Bowerbirds of the sea?
It takes about seven to nine days for the pufferfish to construct the circles. The male pufferfish don't maintain these formations, and underwater currents wash them away relatively quickly. Kawase said they likely give up their old formations because the circles exhaust the fine sediment in the area, and thus must be built anew in areas with fresh sediment.
When Jordan first heard about the circles, he guessed a much bigger fish would have made them. The fact that such a small animal makes such a large formation is "pretty cool, and suggests some underlying biological reason for the size, like poor visibility at depth, or distance between individuals that means males have to make large nests to be found by females," he told LiveScience.
Research describing the pufferfish formations was published in July in the journal Scientific Reports. "It's a nice clean study because it provides a definite answer to the question — something that is very rare in biology," Jordan said.
The formations are very similar to so-called "bowers" — display sites built by various animals like bowerbirds in which to strut their stuff before mating. In this case, the formations may serve solely to gather fine sediments, which females could use to choose their mate, Jordan said.

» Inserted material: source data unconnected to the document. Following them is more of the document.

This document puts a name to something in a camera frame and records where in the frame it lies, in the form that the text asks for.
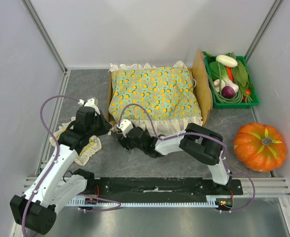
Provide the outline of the small lemon print pillow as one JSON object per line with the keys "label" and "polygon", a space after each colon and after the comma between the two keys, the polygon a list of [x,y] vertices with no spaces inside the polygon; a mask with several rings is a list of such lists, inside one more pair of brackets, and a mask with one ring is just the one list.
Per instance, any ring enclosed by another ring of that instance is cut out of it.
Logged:
{"label": "small lemon print pillow", "polygon": [[[58,130],[54,132],[54,137],[59,139],[62,132],[66,130],[68,125],[75,120],[75,117],[71,117],[71,120],[67,123],[62,123],[61,126],[58,127]],[[92,136],[89,138],[88,144],[83,147],[82,151],[76,156],[74,162],[80,166],[85,166],[89,159],[101,150],[102,145],[101,141],[97,136]]]}

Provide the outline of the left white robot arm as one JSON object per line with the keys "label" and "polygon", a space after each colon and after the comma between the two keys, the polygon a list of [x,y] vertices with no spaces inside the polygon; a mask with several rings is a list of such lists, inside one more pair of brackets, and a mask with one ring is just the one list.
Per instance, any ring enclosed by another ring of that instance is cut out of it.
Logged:
{"label": "left white robot arm", "polygon": [[75,174],[62,187],[57,186],[70,164],[90,143],[90,138],[107,134],[111,127],[102,111],[88,106],[77,110],[75,120],[60,133],[54,153],[44,170],[23,195],[14,195],[10,200],[17,224],[45,235],[66,203],[80,192],[91,194],[94,191],[95,182],[79,174]]}

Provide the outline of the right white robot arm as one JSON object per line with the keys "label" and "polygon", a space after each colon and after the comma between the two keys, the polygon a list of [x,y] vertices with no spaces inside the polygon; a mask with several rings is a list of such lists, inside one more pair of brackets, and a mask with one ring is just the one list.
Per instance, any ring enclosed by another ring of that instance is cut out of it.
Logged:
{"label": "right white robot arm", "polygon": [[216,193],[222,195],[230,190],[231,172],[223,163],[225,146],[221,135],[190,123],[177,134],[152,136],[148,130],[134,126],[127,119],[117,125],[117,129],[120,133],[118,142],[125,150],[137,148],[151,158],[183,151],[208,166]]}

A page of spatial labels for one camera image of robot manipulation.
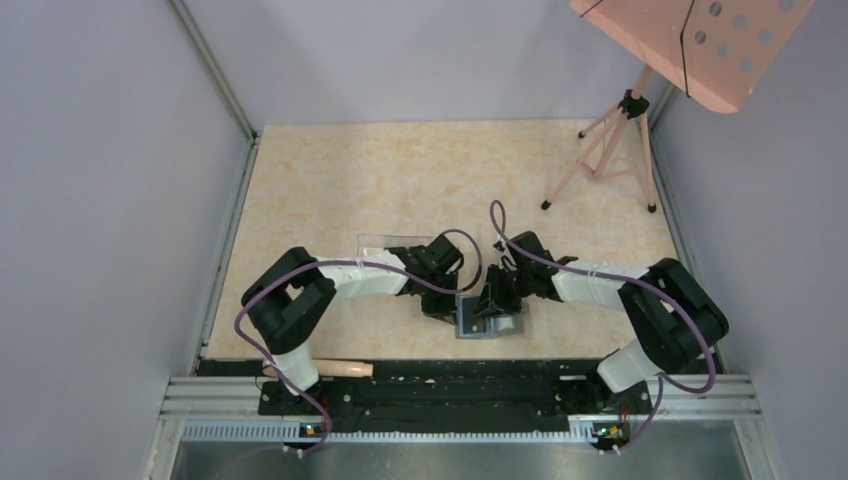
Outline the clear plastic card box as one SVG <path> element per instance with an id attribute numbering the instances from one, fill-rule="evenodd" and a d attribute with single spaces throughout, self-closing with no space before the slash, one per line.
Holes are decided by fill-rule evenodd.
<path id="1" fill-rule="evenodd" d="M 377 256 L 383 251 L 400 252 L 402 256 L 409 257 L 411 254 L 426 248 L 434 239 L 435 237 L 432 235 L 361 233 L 357 236 L 356 257 Z"/>

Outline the grey card holder wallet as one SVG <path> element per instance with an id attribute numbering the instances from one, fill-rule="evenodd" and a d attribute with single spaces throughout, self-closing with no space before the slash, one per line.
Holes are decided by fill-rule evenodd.
<path id="1" fill-rule="evenodd" d="M 524 321 L 521 313 L 518 314 L 499 314 L 495 316 L 483 317 L 487 319 L 489 334 L 484 338 L 460 339 L 459 340 L 489 340 L 505 336 L 523 335 L 525 332 Z"/>

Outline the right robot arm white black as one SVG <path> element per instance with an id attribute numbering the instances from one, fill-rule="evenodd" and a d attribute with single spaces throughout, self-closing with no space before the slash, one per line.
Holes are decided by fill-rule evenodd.
<path id="1" fill-rule="evenodd" d="M 526 231 L 503 244 L 505 264 L 488 268 L 472 311 L 474 318 L 521 314 L 530 296 L 587 303 L 623 312 L 633 341 L 588 373 L 586 397 L 600 412 L 612 412 L 627 389 L 661 374 L 677 374 L 708 352 L 728 331 L 724 313 L 676 259 L 640 268 L 554 259 L 538 236 Z"/>

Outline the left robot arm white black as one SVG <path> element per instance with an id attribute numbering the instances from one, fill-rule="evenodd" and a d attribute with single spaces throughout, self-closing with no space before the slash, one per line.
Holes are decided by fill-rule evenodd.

But until this idea is tested, nobody will know. "The one caveat I have is that there is no evidence that females care about anything more than the fine sand, and even that's a stretch," Jordan said. "The beautiful lines and structure could serve only to channel those particles to the center, and have no aesthetic purpose."
Although Jordan said he doesn't think that's the case, the idea that the fine sediments are important to females would be "biologically interesting, because it would suggest that function is more important than appearance," he said.